Metastability of Blume–Capel Model with Zero Chemical Potential and Zero External Field

Abstract

In this study, we investigate the metastable behavior of Metropolis-type Glauber dynamics associated with the Blume–Capel model with zero chemical potential and zero external field at very low temperatures. The corresponding analyses for the same model with zero chemical potential and positive small external field were performed in Cirillo and Nardi (J Stat Phys 150:1080–1114, 2013) and Landim and Lemire (J Stat Phys 164:346–376, 2016). We obtain both large deviation-type and potential-theoretic results on the metastable behavior in our setting. To this end, we perform highly thorough investigation on the energy landscape, where it is revealed that no critical configurations exist and alternatively a massive flat plateau of saddle configurations resides therein.
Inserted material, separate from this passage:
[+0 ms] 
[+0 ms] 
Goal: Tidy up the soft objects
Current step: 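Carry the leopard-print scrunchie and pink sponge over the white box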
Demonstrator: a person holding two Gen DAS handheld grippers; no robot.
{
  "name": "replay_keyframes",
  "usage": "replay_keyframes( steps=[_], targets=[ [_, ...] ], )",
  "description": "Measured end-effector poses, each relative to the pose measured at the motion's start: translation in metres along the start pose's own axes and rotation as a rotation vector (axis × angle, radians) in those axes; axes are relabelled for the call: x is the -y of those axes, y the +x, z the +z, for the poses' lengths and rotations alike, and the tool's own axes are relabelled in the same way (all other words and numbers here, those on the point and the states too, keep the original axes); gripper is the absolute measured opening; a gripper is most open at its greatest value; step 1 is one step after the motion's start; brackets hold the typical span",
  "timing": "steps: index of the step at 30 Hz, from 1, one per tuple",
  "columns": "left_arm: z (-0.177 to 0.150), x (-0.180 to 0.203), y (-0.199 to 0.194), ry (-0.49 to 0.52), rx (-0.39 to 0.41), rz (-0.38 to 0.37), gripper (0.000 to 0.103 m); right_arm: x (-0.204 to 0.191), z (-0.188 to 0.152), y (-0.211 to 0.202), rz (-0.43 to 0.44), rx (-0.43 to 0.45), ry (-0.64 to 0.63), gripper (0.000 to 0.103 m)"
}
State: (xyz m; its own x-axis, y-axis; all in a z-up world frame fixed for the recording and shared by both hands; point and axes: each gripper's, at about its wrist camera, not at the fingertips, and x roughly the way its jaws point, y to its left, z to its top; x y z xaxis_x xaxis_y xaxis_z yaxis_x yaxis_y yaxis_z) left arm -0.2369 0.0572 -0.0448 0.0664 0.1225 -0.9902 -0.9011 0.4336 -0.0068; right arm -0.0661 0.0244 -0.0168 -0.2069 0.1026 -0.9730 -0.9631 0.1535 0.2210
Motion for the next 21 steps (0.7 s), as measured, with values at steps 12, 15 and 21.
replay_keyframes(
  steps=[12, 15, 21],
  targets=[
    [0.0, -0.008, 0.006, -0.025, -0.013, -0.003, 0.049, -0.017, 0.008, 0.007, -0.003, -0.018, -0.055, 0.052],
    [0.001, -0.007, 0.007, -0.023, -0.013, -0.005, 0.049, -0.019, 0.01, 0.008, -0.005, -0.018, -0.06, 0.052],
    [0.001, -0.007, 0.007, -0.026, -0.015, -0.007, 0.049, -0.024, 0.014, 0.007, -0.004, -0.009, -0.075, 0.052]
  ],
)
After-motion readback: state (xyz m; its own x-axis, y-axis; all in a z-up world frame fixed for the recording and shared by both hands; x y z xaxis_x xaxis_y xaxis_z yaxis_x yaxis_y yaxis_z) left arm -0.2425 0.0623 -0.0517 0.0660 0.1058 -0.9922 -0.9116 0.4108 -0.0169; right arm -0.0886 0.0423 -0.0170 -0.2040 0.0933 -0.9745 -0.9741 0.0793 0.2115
Appendix: Auxiliary Process

1.1 Original Auxiliary Process

Fig. 7

(Left) graph structure \(({\widehat{V}}_{K},\,E({\widehat{V}}_{K}))\). (Right) graph structure \((V_{K},\,E(V_{K}))\)

In this subsection, we define an auxiliary process which successfully represents the Metropolis dynamics on the edge typical configurations. For \(K\ge 5\), we define a graph structure \(({\widehat{V}}_{K},\,E({\widehat{V}}_{K}))\) (see Fig. 7 (left) for an illustration for the case of \(K=5\)). First, the vertex set \({\widehat{V}}_{K}\subseteq {\mathbb {R}}^{2}\) is defined by

$$\begin{aligned} {\widehat{V}}_{K}=\{(a,\,b)\in {\mathbb {R}}^{2}:0\le b\le a\le K\text { and }b\le 2\}\setminus \{(K,\,2)\}. \end{aligned}$$

(A.1)

Then, the edge structure \(E({\widehat{V}}_{K})\) is inherited by the Euclidean lattice. We abbreviate by \(0=(0,\,0)\in {\widehat{V}}_{K}\) and define

$$\begin{aligned} {\widehat{A}}_{K}=\{(a,\,b)\in {\widehat{V}}_{K}:a=K\text { or }b=2\}. \end{aligned}$$

Then, we define \(\{{\widehat{Z}}_{K}(t)\}_{t\ge 0}\) as the continuous-time random walk on the aforementioned graph whose transition rate is uniformly 1. In other words, the transition rate \({\widehat{r}}_{K}:{\widehat{V}}_{K}\times {\widehat{V}}_{K}\rightarrow [0,\,\infty )\) is given by

$$\begin{aligned} {\widehat{r}}_{K}(x,\,y)={\left\{ \begin{array}{ll} 1 &{} \text {if }\{x,\,y\}\in E({\widehat{V}}_{K}),\\ 0 &{} \text {otherwise}. \end{array}\right. } \end{aligned}$$

Obviously, the process is reversible with respect to the uniform distribution on \({\widehat{V}}_{K}\).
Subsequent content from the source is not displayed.